Chelerythrine (CHE), a natural benzo[c] phenanthridine alkaloid, shows anti-cancer effect through a number of mechanisms. Herein, the effect and mechanism of the CHE-induced autophagy, a type II programmed cell death, in non-small cell lung cancer (NSCLC) cells were studied for the first time.
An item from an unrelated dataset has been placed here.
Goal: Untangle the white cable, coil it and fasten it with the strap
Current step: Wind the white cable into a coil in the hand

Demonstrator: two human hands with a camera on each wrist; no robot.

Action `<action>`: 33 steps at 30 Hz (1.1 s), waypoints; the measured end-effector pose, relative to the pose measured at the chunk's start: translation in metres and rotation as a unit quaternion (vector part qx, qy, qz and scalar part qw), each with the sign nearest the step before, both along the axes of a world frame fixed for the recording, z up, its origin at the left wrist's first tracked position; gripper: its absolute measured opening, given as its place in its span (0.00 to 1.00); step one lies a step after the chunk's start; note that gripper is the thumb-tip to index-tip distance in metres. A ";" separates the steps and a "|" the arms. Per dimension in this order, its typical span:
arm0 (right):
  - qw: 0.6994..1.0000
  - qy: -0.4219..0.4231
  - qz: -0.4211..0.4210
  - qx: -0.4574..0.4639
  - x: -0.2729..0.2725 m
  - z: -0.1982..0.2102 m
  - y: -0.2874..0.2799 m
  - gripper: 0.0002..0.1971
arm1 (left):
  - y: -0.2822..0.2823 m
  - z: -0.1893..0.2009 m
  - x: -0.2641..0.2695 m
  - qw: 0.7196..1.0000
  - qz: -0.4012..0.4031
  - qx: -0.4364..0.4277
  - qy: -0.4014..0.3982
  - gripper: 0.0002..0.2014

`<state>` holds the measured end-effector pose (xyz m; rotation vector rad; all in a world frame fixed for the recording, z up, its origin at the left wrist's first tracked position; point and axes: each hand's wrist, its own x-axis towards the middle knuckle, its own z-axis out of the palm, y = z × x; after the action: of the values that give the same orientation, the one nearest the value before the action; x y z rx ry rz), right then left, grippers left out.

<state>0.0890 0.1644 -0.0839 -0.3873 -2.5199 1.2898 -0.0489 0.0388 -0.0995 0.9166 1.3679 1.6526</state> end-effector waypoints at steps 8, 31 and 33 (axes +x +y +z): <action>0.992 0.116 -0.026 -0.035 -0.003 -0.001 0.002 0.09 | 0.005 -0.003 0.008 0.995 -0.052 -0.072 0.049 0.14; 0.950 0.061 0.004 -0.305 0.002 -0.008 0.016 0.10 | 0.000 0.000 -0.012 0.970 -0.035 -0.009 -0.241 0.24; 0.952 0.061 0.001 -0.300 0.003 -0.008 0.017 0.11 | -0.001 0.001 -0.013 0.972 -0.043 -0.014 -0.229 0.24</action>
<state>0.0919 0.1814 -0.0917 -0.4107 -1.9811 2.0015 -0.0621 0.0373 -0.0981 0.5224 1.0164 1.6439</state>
CHE induced cell viability decrease, colony formation inhibition, and apoptosis in a concentration-dependent manner in NSCLC A549 and NCI-H1299 cells. In addition, CHE triggered the expression of phosphatidylethanolamine-modified microtubule-associated protein light-chain 3 (LC3-II). The CHE-induced expression of LC3-II was further increased in the combination treatment with chloroquine (CQ), an autophagy inhibitor, and large amounts of red-puncta were observed in the CHE-treated A549 cells with stable expression of mRFP-EGFP-LC3, indicating that CHE induces autophagy flux. Silence of beclin 1 reversed the CHE-induced expression of LC3-II. Inhibition of autophagy remarkably reversed the CHE-induced cell viability decrease and apoptosis in NCI-H1299 cells but not in A549 cells. Furthermore, CHE triggered reactive oxygen species (ROS) generation in both cell lines. A decreased level of ROS through pretreatment with N-acetyl-L-cysteine reversed the CHE-induced cell viability decrease, apoptosis, and autophagy. Taken together, CHE induced distinctive autophagy in A549 (accompanied autophagy) and NCI-H1299 (pro-death autophagy) cells and a decreased level of ROS reversed the effect of CHE in NSCLC cells in terms of cell viability, apoptosis, and autophagy.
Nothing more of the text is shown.